Wilhelm Busch


Dilemma

Das glaube mir- so sagte er-
Die Welt ist mir zuwider,
Und wenn die Grübelei nicht wär,
So schöß ich mich darnieder.

Was aber wird nach diesem Knall
Sich späterhin begeben?
Warum ist mir mein Todesfall
So eklig wie mein Leben?

Mir wäre doch, potzsapperlot,
Der ganze Spaß verdorben,
Wenn man am Ende gar nicht tot,
Nachdem man ist gestorben.


Sehr tadelnswert

Sehr tadelnswert ist unser Tun,
Wir sind nicht brav und bieder.-
Gesetzt den Fall, es käme nun
Die Sintflut noch mal wieder:

Das wär ein Zappeln und Geschreck!
Wir tauchten alle unter;
Dann kröchen wir wieder aus dem Dreck
Und wären, wie sonst, recht munter.

Neidisch?

Der Neid ist die aufrichtigste Form der Anerkennung.

Die Selbstkritik

Die Selbstkritik hat viel für sich,
Gesetzt den Fall, ich tadle mich,

So hab ich erstens den Gewinn,
Daß ich so hübsch bescheiden bin;

Zum zweiten denken sich die Leut,
Der Mann ist lauter Redlichkeit;


Auch schnapp ich drittens diesen Bissen
Vorweg den andern Kritiküssen;

Und viertens hoff ich außerdem
Auf Widerspruch, der mir genehm.

So kommt es denn zuletzt heraus,
Daß ich ein ganz famoses Haus.

Kopf und Herz

Wie es scheint, ist die Moral

Nicht so bald beleidigt,

Während Schlauheit allemal

Wütend sich verteidigt.


Nenn den Schlingel

liederlich,

Leicht wird er's verdauen;

Nenn ihn dumm, so wird er

dich,

Wenn er kann, verhauen.


Ach, ich fühl es!

Ach, ich fühl es!
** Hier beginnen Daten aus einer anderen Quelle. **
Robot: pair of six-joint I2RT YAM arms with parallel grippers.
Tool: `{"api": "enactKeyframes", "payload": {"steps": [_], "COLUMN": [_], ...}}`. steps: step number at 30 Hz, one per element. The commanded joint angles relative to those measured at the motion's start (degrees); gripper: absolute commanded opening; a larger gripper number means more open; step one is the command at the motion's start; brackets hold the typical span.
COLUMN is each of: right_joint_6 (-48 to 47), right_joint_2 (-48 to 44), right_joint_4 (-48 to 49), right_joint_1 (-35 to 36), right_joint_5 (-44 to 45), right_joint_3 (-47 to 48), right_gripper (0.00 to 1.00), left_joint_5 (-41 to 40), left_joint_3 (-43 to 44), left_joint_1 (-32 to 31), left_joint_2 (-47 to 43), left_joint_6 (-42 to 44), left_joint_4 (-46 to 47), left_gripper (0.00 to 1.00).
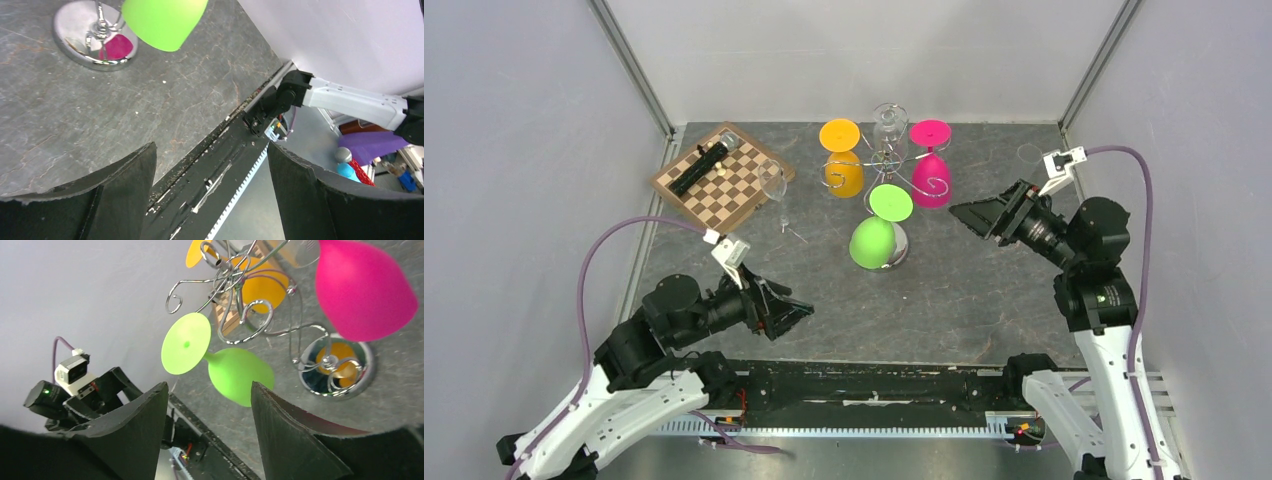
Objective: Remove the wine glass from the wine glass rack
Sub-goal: Place the wine glass at the center of the board, then pick up the wine glass from the wine rack.
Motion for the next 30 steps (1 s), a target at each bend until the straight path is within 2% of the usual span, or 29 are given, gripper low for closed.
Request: {"api": "enactKeyframes", "payload": {"steps": [1, 8, 18, 30], "right_joint_6": [8.79, 15.58, 18.09, 22.42], "right_joint_2": [-2.83, -3.86, -1.1, 0.41], "right_joint_4": [9.33, 16.19, 20.6, 23.67], "right_joint_1": [1.31, 4.38, 16.55, 23.75], "right_joint_5": [-1.29, 1.05, 12.74, 24.6], "right_joint_3": [-3.81, -10.07, -12.75, -14.58], "right_gripper": [0.63, 0.62, 0.61, 0.54], "left_joint_5": [-5.64, -7.24, -7.79, -10.49], "left_joint_3": [2.42, 3.24, 3.18, 3.09], "left_joint_1": [-0.16, -0.14, -0.16, -0.16], "left_joint_2": [-1.33, -2.56, -4.41, -6.09], "left_joint_6": [-1.25, -1.31, -1.51, -0.95], "left_joint_4": [-1.01, -2.25, -4.56, -6.49], "left_gripper": [0.87, 0.87, 0.87, 0.87]}}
Keine Tugend
Ist so recht nach meinem Sinn;
Stets befind ich mich am wohlsten
Wenn ich damit fertig bin.

Dahingegen so ein Laster,
Ja, das macht mir viel Pläsier;
Und ich hab die hübschen Sachen
Lieber vor als hinter mir.

Sei ein braver Biedermann

Sei ein braver Biedermann,
Fange tüchtig an zu loben!
Und du wirst von uns sodann
Gerne mit emporgehoben.

Wie, du ziehst ein schiefes Maul?
Willst nicht, daß dich andre adeln?
Na, denn sei mir nur nicht faul
Und verlege dich aufs Tadeln.

Gelt, das ist ein Hochgenuß,
Schwebst du so mit Wohlgefallen
Als ein selger Kritikus
Hocherhaben über allen.

Die hohen Gedanken

Es wohnen die hohen Gedanken
In einem hohen Haus.
Ich klopfte, doch immer hieß es:
Die Herrschaft fuhr eben aus!

Nun klopf ich ganz bescheiden
Bei kleineren Leuten an.
Ein Stückel Brot, ein Groschen
Ernähren auch ihren Mann.



Beiderseits

Frau Welt, was ist das nur mit euch?
Herr Walter sprach's, der alte.
Ihr werdet grau und faltenreich
Und traurig von Gestalte

Frau Welt darauf erwidert schnippisch:
Mein Herr, seid lieber stille!
Ihr scheint mir auch nicht mehr so hübsch
Mit eurer schwarzen Brille.

Schein und Sein

Mein Kind, es sind allhier die Dinge,

Gleichviel, ob große, ob geringe,

Im wesentlichen so verpackt,

Daß man sie nicht wie Nüsse knackt.

---

Wie wolltest du dich unterwinden,

Kurzweg die Menschenzu ergründen.

Du kennst sie nur von außenwärts.

Du siehst die Weste, nicht das Herz.